VIVENDO EM TERRITÓRIOS CONTAMINADOS

Mais de 1.800 agrotóxicos foram liberados para uso nos últimos quatro anos (entre 2019 e 2022) no Brasil. Cerca de metade destes agroquímicos não são permitidos na Europa por oferecerem riscos à saúde humana e ao meio ambiente. Hoje esses produtos, comumente combinados com a utilização de sementes transgênicas, são utilizados ostensivamente nas lavouras do país, via pulverização terrestre e aérea, impactando não somente o ar, as plantações, as águas, a terra e a biodiversidade, mas povos indígenas, quilombolas e comunidades tradicionais. 
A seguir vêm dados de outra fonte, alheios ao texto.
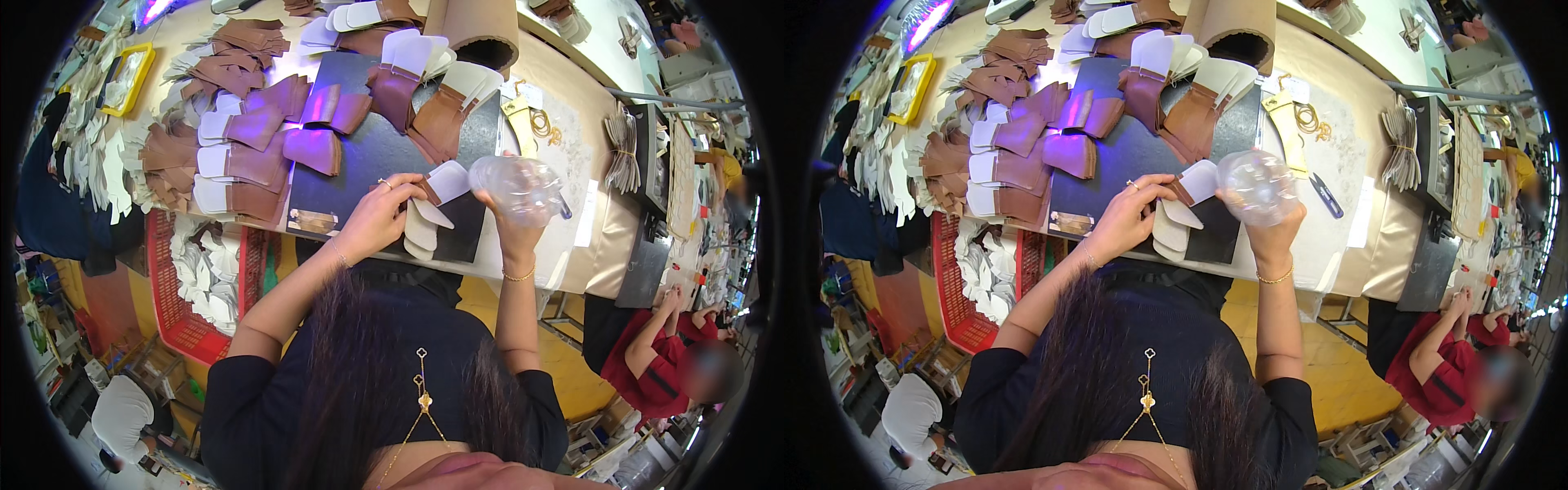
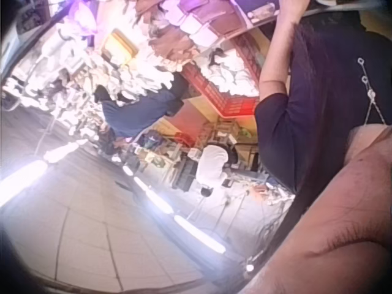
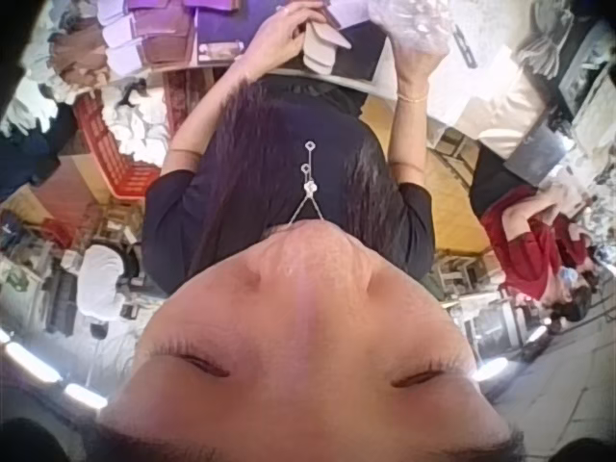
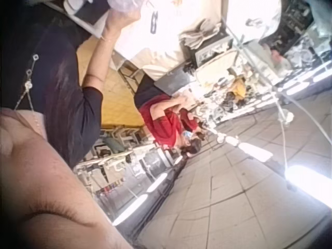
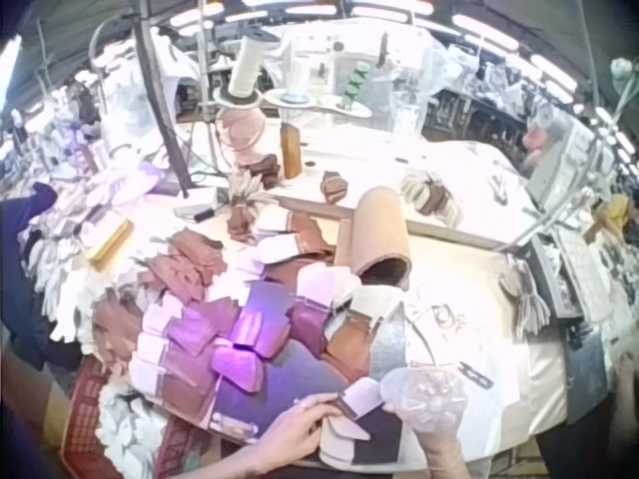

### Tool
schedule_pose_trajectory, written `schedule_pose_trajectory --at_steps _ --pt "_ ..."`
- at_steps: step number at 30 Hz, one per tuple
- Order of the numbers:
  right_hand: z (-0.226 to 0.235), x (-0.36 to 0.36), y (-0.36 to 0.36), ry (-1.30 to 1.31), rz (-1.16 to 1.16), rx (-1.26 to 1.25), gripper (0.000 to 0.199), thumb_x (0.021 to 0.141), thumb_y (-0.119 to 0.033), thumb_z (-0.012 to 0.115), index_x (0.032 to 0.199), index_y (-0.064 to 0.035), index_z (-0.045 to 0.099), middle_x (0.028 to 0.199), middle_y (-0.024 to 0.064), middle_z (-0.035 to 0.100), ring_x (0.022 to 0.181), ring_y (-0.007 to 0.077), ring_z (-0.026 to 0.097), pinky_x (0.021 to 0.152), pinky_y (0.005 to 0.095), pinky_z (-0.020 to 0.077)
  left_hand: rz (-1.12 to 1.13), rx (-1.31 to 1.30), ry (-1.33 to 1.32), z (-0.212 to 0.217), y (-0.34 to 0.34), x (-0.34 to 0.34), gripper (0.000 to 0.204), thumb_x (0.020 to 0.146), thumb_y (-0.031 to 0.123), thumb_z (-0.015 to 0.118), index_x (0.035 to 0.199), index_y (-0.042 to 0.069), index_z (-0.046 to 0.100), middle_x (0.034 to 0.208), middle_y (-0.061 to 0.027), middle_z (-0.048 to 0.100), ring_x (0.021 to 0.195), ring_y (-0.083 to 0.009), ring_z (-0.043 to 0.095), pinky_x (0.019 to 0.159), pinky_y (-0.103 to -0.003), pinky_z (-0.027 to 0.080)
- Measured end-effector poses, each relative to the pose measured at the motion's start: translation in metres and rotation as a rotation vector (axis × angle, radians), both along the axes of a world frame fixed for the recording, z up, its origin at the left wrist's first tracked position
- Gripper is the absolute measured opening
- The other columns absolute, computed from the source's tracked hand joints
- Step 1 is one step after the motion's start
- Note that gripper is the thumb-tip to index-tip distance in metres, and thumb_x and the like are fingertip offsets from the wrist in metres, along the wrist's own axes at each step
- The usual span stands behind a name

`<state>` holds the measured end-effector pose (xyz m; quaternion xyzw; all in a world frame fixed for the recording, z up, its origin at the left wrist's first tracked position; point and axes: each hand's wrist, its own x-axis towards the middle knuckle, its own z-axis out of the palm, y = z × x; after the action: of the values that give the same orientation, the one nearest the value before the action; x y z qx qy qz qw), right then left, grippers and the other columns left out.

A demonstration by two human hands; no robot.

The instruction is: The person repeatedly applies glue from a plastic bottle to the edges of small brown leather pieces with white inserts. They handle the pieces one at a time, wipe the glue, and place them on the table. The task continues throughout the clip.

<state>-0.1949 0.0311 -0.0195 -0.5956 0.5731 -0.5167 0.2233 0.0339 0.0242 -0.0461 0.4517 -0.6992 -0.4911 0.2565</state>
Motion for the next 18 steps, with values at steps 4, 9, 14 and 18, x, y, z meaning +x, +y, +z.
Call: schedule_pose_trajectory --at_steps 4,9,14,18 --pt "0.004 0.018 -0.003 0.066 0.021 -0.053 0.054 0.070 -0.018 0.087 0.115 0.0012 0.064 0.108 0.0126 0.072 0.086 0.0219 0.071 0.074 0.0321 0.0569 -0.002 -0.046 -0.010 -0.001 0.001 -0.002 0.023 0.082 0.001 0.059 0.104 0.007 0.062 0.130 -0.0114 0.058 0.114 -0.0350 0.058 0.098 -0.043 0.045" --pt "0.009 0.026 -0.006 0.301 0.098 -0.039 0.057 0.068 -0.025 0.088 0.114 0.0001 0.065 0.103 0.0122 0.072 0.083 0.0224 0.071 0.074 0.0310 0.0570 -0.009 0.001 0.007 -0.004 -0.001 0.000 0.025 0.081 0.000 0.060 0.104 0.007 0.061 0.132 -0.0111 0.057 0.116 -0.0351 0.057 0.099 -0.045 0.044" --pt "0.022 0.015 -0.011 0.386 -0.126 -0.028 0.062 0.068 -0.033 0.088 0.112 0.0013 0.063 0.101 0.0125 0.072 0.082 0.0228 0.070 0.074 0.0329 0.0566 0.014 -0.070 0.001 -0.005 0.004 -0.003 0.025 0.080 -0.002 0.059 0.104 0.006 0.061 0.132 -0.0116 0.056 0.115 -0.0359 0.056 0.098 -0.044 0.044" --pt "0.010 0.041 -0.010 0.389 0.215 -0.053 0.067 0.063 -0.033 0.091 0.113 0.0013 0.064 0.103 0.0116 0.071 0.085 0.0220 0.070 0.075 0.0337 0.0561 0.067 -0.128 -0.009 -0.006 0.007 -0.006 0.024 0.080 -0.003 0.059 0.103 0.006 0.061 0.131 -0.0122 0.056 0.114 -0.0362 0.057 0.097 -0.043 0.044"
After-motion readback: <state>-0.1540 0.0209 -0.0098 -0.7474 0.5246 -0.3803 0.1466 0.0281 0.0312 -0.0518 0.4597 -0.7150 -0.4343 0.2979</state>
Todos esses povos – que resistem em seus territórios há séculos – lutam para sobreviver em uma verdadeira guerra química promovida pelo agronegócio e pelos grandes latifúndios de monoculturas de produção de commodities para exportação. No Cerrado, este cenário é ainda mais violento: mais de 70% dos agrotóxicos utilizados no país são consumidos na região, de acordo com o estudo “Ecocídio nos Cerrados: agronegócio, espoliação das águas e contaminação por agrotóxicos”, publicado pela Universidade Federal do Paraná (UFPR).